- [DATA EXCERPT]
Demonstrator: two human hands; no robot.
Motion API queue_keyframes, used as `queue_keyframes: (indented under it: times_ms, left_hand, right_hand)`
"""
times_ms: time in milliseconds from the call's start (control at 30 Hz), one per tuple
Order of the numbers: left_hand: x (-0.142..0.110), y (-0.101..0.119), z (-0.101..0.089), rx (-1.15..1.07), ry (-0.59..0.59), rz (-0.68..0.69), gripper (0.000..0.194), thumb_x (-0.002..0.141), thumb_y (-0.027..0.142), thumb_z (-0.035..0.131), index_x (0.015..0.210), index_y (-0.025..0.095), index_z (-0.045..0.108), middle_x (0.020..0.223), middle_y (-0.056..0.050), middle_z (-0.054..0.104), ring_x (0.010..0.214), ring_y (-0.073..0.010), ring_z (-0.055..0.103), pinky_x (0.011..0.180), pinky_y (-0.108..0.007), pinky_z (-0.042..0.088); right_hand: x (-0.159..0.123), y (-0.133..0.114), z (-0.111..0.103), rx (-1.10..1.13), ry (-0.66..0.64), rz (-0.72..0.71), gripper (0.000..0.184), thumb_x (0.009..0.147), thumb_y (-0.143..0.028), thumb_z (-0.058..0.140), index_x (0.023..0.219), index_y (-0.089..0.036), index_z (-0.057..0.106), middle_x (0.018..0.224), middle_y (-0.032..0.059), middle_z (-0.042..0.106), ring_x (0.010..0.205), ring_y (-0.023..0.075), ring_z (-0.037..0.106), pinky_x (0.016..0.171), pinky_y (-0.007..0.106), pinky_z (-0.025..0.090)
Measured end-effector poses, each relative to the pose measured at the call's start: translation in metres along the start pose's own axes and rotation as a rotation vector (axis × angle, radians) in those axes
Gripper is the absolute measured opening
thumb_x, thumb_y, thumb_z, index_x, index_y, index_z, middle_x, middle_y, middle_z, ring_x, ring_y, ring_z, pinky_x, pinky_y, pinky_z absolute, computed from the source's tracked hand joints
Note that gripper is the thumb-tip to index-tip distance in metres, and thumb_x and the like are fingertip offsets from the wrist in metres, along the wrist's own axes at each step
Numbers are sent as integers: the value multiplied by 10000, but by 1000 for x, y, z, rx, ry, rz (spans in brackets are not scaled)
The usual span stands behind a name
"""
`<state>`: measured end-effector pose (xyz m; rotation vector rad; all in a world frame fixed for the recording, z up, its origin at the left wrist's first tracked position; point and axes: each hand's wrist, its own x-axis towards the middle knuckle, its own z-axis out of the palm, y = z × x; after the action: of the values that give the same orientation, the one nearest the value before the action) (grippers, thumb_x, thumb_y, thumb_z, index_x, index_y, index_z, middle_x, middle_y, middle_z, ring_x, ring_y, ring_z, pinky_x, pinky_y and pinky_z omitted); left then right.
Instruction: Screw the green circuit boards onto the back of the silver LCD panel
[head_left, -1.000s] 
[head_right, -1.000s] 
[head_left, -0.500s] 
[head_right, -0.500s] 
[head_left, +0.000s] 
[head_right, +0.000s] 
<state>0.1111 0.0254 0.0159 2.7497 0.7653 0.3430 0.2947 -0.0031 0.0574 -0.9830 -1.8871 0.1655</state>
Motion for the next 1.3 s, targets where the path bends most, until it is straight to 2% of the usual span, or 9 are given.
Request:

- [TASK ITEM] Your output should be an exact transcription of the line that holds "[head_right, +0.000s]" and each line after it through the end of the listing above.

- [SOLUTION TO THE EXERCISE]
[head_right, +0.000s] 
<state>0.1111 0.0254 0.0159 2.7497 0.7653 0.3430 0.2947 -0.0031 0.0574 -0.9830 -1.8871 0.1655</state>
Motion for the next 1.3 s, targets where the path bends most, until it is straight to 2% of the usual span, or 9 are given.
Request:

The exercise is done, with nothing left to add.